Strategy for Performance Testing & Improvement
Nitty-Gritty of measuring and improving performance of an application
Software application today are built for scale. In the world of internet, your application has a potential to reach billions of users across the globe. So it isn’t enough if your application is built to work logically correct but should be able to handle huge traffic.
The methodology to test your application under stress of huge traffic and load is commonly known as performance testing or load testing. The outcome of it could lead to multiple corrective measures, which is out of scope to this article. In this article, we will focus on what we intend to check as part of performance testing.
Key Tenets of Performance Test
Memory : The amount of memory your application can consume on any machine is limited, commonly known as heap memory. If your application consumes more than the allocated heap memory, your application will crash or turn unresponsive.
CPU : The number of processors/cores on a machine is finite, and your application needs to be mindful of it. As CPU utilization reaches close to 100%, your application will turn unresponsive.
Latency : Time taken by your application to respond to a request. The lesser the latency, the better it is.
Fluidity : Applicable if your application has a user interface (UI). Is your UI responsive enough for user actions such as fast/slow scrolls and navigation between different screens. Due to its close association with the UI, it’s directly associated to where your application is used such as android, iOS or web browser etc. It gets very subjective and would park it as out of scope for this article.
Compromising either of the above tenets could lead to bad customer experience.
Standard Operating Procedures (SOP) to measure the tenets
Every application’s use case could be different and hence the way to test too will vary.
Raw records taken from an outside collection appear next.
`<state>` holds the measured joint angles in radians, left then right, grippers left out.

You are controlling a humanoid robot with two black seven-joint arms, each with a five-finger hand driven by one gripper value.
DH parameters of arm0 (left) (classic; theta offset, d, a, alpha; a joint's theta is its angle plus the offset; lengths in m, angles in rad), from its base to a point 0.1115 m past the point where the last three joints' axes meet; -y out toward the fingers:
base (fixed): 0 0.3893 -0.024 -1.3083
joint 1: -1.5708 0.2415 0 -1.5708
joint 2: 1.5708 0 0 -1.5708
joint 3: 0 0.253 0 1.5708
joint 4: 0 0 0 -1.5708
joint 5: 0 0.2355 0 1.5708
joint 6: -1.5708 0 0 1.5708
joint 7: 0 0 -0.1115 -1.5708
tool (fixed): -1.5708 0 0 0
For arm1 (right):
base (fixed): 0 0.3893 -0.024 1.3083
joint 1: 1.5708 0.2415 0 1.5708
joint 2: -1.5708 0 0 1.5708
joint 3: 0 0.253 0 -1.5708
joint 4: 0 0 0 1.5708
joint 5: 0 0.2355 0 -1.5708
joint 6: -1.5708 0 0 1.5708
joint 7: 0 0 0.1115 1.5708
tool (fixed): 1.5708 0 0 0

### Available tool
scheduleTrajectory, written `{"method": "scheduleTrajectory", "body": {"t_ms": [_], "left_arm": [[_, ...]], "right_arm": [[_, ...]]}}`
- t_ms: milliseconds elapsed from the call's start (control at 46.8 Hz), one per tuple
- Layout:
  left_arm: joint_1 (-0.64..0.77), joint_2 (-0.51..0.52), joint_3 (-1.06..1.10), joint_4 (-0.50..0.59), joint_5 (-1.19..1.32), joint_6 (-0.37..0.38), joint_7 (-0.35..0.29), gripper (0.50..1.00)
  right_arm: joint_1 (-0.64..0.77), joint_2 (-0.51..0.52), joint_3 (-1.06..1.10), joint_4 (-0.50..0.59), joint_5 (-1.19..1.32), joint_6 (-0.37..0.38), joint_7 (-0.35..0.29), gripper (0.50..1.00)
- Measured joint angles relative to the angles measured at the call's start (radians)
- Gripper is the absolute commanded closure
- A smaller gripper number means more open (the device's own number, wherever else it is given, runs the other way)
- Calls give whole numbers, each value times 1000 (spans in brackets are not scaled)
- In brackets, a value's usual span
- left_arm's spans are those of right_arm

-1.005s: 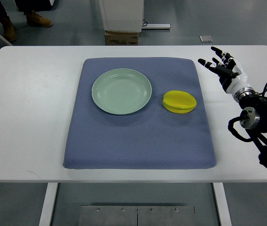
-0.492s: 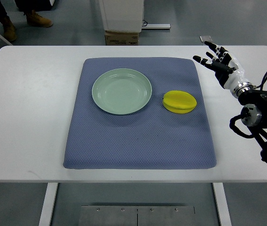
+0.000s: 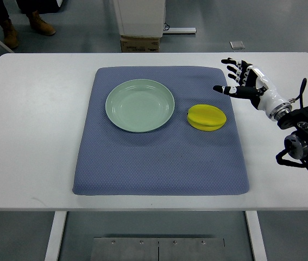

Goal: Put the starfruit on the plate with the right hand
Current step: 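Reach the right hand down over the yellow starfruit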

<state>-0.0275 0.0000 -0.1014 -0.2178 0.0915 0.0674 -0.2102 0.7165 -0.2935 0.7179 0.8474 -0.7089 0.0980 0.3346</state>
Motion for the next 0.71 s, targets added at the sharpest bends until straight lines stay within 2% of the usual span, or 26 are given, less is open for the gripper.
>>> {"method": "scheduleTrajectory", "body": {"t_ms": [214,706], "left_arm": [[0,0,0,0,0,0,0,500],[0,0,0,0,0,0,0,500]], "right_arm": [[4,-2,-78,10,-155,1,77,502],[60,-2,-222,8,-295,-6,140,507]]}}
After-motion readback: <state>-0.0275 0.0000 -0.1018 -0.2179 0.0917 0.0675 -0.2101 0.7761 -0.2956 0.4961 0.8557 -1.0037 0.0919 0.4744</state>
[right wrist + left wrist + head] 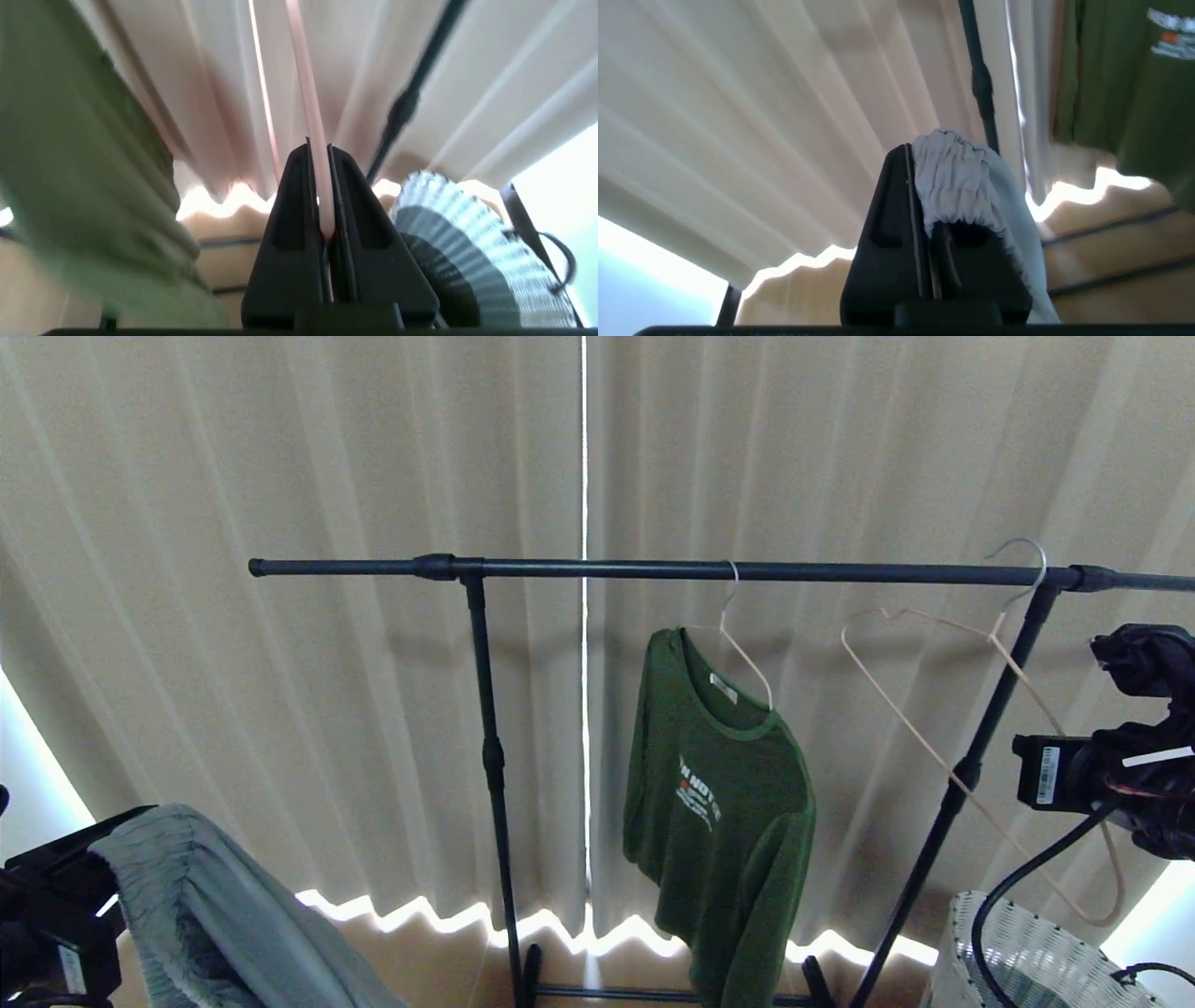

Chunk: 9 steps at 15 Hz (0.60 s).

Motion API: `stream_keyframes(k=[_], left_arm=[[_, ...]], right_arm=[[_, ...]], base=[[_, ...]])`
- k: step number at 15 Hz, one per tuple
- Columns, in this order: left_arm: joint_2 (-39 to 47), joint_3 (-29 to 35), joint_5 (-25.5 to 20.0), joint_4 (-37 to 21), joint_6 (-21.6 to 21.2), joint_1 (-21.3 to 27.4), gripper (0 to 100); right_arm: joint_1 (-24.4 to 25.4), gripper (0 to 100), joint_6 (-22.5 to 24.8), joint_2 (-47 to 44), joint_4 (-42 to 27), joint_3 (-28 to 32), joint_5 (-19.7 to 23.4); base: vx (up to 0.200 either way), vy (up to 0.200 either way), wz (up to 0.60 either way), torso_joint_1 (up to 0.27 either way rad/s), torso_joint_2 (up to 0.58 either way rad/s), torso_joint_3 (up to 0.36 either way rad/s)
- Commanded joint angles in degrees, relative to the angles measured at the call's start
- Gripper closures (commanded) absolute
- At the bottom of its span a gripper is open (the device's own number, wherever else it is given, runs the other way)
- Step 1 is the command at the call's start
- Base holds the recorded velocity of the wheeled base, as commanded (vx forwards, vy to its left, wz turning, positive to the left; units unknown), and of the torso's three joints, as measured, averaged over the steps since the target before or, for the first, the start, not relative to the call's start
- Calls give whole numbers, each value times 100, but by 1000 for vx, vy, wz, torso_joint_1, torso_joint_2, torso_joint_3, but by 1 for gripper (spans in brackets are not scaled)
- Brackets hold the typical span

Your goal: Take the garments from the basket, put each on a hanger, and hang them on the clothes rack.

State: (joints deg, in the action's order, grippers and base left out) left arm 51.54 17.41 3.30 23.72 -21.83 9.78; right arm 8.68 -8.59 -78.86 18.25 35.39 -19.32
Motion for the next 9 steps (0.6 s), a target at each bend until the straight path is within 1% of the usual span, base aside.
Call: stream_keyframes(k=[1, 9], left_arm=[[-65, 8, 4, 1, 4, -2, 100], [-57, -18, 4, 1, 4, -2, 100]], right_arm=[[2, 100, 24, 108, -6, -15, 7], [20, 100, 51, 196, 3, -190, 7]], base=[[-200, 0, 0, 2, 2, 2], [-200, 0, 0, 2, 2, 4]])
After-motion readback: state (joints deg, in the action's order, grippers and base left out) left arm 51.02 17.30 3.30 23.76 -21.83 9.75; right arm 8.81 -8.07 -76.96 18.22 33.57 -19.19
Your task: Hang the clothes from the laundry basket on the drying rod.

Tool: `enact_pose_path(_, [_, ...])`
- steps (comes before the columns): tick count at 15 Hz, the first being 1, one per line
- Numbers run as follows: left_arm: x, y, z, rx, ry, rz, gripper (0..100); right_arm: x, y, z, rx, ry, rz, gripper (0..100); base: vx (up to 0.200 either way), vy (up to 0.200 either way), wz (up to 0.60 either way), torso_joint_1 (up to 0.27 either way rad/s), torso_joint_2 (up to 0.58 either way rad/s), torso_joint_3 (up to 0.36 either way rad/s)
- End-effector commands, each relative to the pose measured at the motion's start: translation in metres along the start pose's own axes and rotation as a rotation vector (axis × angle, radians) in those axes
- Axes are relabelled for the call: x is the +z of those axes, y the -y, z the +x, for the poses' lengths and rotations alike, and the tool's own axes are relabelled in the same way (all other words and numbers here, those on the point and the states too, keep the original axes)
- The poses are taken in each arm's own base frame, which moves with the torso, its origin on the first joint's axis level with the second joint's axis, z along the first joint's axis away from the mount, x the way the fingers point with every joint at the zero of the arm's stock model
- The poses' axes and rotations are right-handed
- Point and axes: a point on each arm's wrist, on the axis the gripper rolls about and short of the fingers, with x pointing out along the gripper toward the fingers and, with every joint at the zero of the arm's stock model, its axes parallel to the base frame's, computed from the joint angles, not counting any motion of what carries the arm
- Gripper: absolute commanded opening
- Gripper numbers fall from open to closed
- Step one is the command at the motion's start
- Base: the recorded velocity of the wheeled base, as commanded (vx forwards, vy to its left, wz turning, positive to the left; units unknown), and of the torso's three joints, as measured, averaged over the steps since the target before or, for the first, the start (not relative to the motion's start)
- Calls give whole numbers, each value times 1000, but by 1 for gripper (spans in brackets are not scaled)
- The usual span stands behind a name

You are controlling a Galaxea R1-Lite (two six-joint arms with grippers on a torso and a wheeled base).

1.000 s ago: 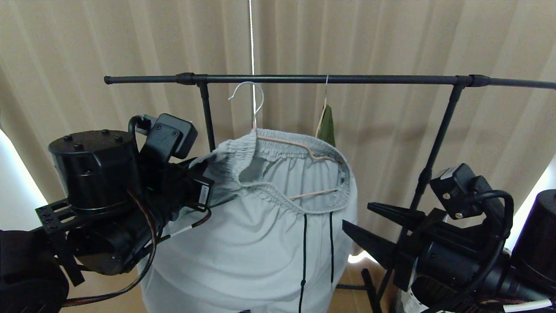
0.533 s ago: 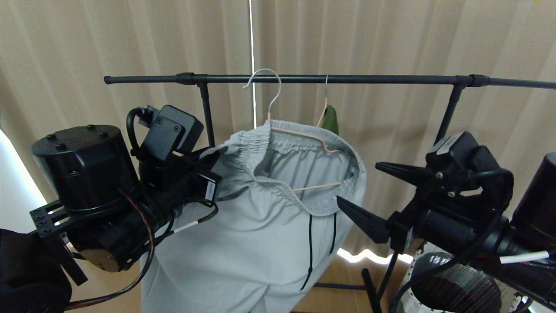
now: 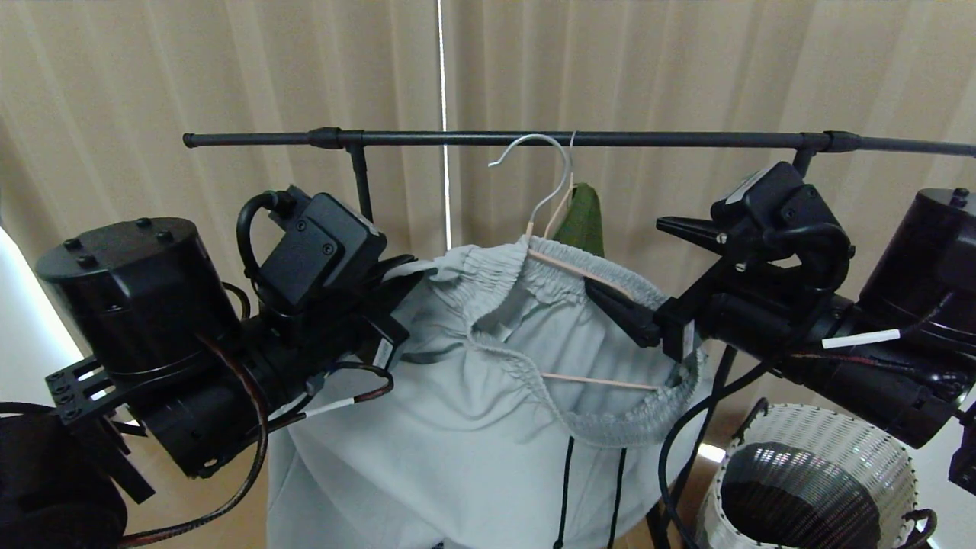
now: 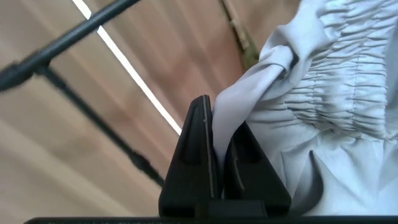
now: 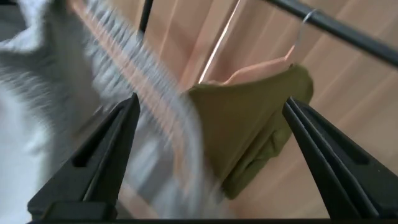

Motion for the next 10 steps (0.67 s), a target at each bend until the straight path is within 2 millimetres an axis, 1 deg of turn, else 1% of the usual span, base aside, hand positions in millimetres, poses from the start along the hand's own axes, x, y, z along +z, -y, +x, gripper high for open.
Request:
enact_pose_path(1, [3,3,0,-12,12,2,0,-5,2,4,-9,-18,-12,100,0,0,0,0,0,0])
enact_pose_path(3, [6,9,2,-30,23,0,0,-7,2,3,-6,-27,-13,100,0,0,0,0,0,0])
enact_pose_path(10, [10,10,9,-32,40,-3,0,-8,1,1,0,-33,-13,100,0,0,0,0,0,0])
The following could be general guideline
Memory/CPU : One of the most common mistake is, measuring at a specific point of time, which doesn’t give true picture. What’s more critical is measuring it over a period of time as a time series data. In the lifecycle of your application, define a start and end time (system steady state). Measure memory and CPU at periodic intervals (say every 3 seconds) between this interval. You can visualize with a line graph. Key things to focus
Maximum memory
Minimum memory
Time taken for the application to reach a steady state
Latency can be measured in one of the following way
User Perceived Latency (UPL) from UI : Perform the user action and measure the time taken as how your customer would experience it.
API time taken from logs : Add info log messages at the start and end of your API and calculate the latency from the difference in timestamp of the logs.
Next steps towards fixing
There is no one solution that fits all as they are very specific to each application, but there could be general guidelines as best practices to approach the not so straight forward performances fixes.
Memory
Is the maximum/peak memory consumed within acceptable limits ?
If yes, then we are good. Else, take a heap dump when the memory is at peak and analyze the objects held in memory. Explore opportunities to optimize your code to reduce memory.
Does the memory reduce to acceptable limits when in steady state ?
If yes, then we are good. Else, take a heap dump in steady state and analyze the objects held in memory.
Explore opportunities to optimize your code to reduce memory, adhering to best coding practices. Few basic recommendations
Lazy loading of objects
Reduce the scope of objects. Avoid global scope, such as creating static objects. Create object where ever possible in method scope instead of class scope etc.
Limit the size of your in memory cache (if any)
Close connections and streams diligently.
Prefer encapsulation to sharing of objects.
CPU
Are you abusing threads ?
Keep it simple. Prefer sequential over parallel. If sequential operations fulfill your requirement within permissible limits, then don’t try to perform parallel operations with multiple threads. Apart from consuming CPU, it also makes the code hard to read and debug.
Can synchronous call be converted to asynchronous?
We often end up making calls to other applications or process. Identify your requirement and make a wise choice between synchronous and asynchronous invocations. Synchronous is always a blocking call and holds up CPU resources until the completion of operation, unlike asynchronous invocations.
Is asynchronous always better than synchronous ?
No, not always. Operations which are time sensitive and there is no wait on other process or resources, asynchronous is an overkill. For example, Broadcasts in Androids. In asynchronous operations, there are listeners periodically listening for broadcasts. When there are multiple broadcasts and listeners, applications are competing for threads which are finite. For small operations, it could lead to overkill on CPU and latency.
Latency
Fixes are typically not isolated to a particular tenet of performance. If you compromise or improve on one, you would notice a ripple effect on others.
Breakdown to sub KPIs
Breaking down the latency to a more granular level, helps you identify the time taken by each component in the chain. Once we have a break-down at the most granular level, explore and analyze code at each level for scopes of improvement.
Summary
Performance is a key aspect to every application and has many dimensions. Unlike many problems, you need both high and low level picture to address and improve the performance of an application. It isn’t straight forward and easy but definitely interesting and rewarding. The solutions aren’t isolated to a single dimension, rather each change could cause a ripple effect across all the dimensions.